Why blog about teaching physics?
I've got several reasons that I want to start this blog. The first is simply to document what I am doing on a regular basis, both for my sake and for the sake of anybody who cares to note what I am doing (peers, parents, supervisors, and perhaps even students). This may help others to understand the pacing and order of my courses, but primarily it's just to make it easier for me to plan and improve in the future.
I've been teaching for a few years now, and I've gotten to the point where I feel that I am competent. Now I would like to elevate beyond simple competence. I want to be a better physicist and a better teacher. I repeatedly tell students to document their purpose, procedure, results, and conclusions in their lab notebooks in real time, but I haven't been doing this myself. I think it's time to change that, so this will serve as my lab notebook for class, with the aim that I learn from my experiences and deliver each lesson better next year than I did last year.
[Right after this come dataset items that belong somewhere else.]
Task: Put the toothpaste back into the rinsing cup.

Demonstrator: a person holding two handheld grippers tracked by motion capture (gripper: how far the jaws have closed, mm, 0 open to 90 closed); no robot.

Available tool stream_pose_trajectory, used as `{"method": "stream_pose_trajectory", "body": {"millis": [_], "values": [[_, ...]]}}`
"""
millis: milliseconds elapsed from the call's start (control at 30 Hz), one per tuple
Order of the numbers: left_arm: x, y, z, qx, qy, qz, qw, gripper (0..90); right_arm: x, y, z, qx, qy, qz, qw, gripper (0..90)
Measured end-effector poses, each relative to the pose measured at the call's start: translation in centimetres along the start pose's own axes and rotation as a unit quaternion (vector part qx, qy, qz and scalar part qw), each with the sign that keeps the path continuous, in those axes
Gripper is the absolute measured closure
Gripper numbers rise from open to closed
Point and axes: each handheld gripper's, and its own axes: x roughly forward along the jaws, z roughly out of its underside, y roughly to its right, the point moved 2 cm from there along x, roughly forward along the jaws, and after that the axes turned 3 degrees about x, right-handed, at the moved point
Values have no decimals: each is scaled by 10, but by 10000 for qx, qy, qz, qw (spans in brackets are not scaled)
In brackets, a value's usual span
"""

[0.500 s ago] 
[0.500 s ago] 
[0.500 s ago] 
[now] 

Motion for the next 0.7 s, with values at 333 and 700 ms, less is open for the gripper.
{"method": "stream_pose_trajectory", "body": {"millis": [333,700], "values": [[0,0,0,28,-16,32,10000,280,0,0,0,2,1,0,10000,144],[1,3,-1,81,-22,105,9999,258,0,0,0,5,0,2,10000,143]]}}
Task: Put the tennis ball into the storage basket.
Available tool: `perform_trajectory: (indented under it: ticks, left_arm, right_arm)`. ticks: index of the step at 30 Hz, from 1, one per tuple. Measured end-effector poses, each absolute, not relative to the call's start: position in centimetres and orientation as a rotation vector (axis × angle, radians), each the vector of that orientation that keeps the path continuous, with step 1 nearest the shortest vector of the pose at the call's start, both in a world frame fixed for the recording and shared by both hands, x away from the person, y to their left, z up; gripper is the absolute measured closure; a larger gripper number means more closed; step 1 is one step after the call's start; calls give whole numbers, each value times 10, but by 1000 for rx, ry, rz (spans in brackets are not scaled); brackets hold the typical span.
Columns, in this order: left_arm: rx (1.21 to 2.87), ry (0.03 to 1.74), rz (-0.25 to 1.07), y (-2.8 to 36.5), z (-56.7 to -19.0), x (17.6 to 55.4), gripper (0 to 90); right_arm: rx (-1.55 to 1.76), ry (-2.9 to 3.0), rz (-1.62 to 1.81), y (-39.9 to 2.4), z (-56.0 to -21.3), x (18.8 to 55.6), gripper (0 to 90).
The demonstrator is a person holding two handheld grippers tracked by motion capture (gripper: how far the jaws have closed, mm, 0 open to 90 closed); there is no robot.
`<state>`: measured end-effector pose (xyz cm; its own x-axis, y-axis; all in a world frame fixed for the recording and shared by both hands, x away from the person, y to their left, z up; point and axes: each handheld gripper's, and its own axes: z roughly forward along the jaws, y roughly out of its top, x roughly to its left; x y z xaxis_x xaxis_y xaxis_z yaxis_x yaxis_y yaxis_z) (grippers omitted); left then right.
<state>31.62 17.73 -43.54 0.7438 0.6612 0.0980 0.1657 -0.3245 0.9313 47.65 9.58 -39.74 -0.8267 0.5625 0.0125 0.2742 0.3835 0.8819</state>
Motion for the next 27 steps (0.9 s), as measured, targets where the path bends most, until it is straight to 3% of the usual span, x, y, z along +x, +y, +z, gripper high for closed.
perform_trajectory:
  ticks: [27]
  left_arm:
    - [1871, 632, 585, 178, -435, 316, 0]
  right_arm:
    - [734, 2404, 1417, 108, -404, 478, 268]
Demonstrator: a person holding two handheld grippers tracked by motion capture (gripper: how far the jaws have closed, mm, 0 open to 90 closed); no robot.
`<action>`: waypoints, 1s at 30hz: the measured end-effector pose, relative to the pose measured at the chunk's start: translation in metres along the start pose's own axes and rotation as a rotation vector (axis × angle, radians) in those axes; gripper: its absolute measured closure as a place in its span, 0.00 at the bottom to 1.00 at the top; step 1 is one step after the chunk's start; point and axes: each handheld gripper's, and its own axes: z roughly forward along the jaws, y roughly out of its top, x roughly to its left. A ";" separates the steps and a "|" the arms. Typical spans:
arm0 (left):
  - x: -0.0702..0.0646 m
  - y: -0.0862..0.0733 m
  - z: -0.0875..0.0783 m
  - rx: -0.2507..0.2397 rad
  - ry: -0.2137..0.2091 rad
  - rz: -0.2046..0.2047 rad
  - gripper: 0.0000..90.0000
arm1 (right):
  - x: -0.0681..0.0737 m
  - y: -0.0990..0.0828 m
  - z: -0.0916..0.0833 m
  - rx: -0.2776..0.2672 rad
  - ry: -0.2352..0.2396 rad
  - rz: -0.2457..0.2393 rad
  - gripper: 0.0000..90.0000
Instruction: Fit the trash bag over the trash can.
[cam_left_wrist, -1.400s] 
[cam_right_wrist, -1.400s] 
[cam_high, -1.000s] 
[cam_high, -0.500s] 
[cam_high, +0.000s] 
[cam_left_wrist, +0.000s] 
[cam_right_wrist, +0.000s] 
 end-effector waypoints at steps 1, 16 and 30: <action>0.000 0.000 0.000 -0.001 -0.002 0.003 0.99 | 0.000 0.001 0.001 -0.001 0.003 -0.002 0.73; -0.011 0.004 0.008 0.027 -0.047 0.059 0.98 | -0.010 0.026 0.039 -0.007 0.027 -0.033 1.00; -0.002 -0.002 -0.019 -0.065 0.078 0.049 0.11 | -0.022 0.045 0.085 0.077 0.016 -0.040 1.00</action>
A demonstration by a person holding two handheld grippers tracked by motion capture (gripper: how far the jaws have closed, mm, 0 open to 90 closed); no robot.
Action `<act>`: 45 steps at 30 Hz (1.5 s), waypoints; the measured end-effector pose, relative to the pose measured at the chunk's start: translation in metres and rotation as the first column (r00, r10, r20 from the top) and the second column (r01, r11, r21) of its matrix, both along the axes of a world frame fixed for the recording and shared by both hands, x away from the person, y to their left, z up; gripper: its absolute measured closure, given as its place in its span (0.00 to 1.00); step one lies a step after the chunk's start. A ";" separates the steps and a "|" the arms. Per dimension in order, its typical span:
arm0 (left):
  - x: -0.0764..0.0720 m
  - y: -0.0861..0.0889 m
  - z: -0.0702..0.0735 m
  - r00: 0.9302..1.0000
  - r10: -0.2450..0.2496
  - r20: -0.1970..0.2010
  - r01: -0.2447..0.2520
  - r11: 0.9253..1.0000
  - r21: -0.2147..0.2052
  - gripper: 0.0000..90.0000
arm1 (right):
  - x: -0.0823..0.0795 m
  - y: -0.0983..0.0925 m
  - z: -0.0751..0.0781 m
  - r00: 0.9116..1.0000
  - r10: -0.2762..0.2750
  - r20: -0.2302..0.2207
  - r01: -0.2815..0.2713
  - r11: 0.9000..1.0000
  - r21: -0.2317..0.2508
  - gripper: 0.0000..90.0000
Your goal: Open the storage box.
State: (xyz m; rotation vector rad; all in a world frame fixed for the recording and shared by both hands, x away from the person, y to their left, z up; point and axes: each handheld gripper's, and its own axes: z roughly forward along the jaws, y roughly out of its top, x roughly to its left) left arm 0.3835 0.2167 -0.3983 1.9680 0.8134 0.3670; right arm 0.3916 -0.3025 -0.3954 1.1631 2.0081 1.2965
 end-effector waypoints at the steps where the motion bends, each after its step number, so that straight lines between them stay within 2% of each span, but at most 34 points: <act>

I'd like to thank Greg Jacobs for being the impetus for this move. I've blogged before in many different places on many different topics, but I had refrained from wedding this practice to my profession for some reason. Reading Greg's blog Jacobs Physics got me thinking that I could be ready to use a blog as a tool for communicating with many people. If you are interested enough to have read this far into the post and you have any questions or requests, please share them.
A quick blurb about me: I teach at JR Tucker High School in Henrico, Virginia since 2003. I currently teach AP Physics B as a first-year physics course and AP Physics C Mechanics as a second-year physics course (visit our class website). I also teach Conceptual Physics and in years past I have taught Regular-level high school physics and chemistry. I am a Nanotechnology Fellow for the Math Science Innovation Center in Richmond, and I teach a course on nanotechnology at the Center for Virginia's Summer Regional Governor's School. And I think it's a blast.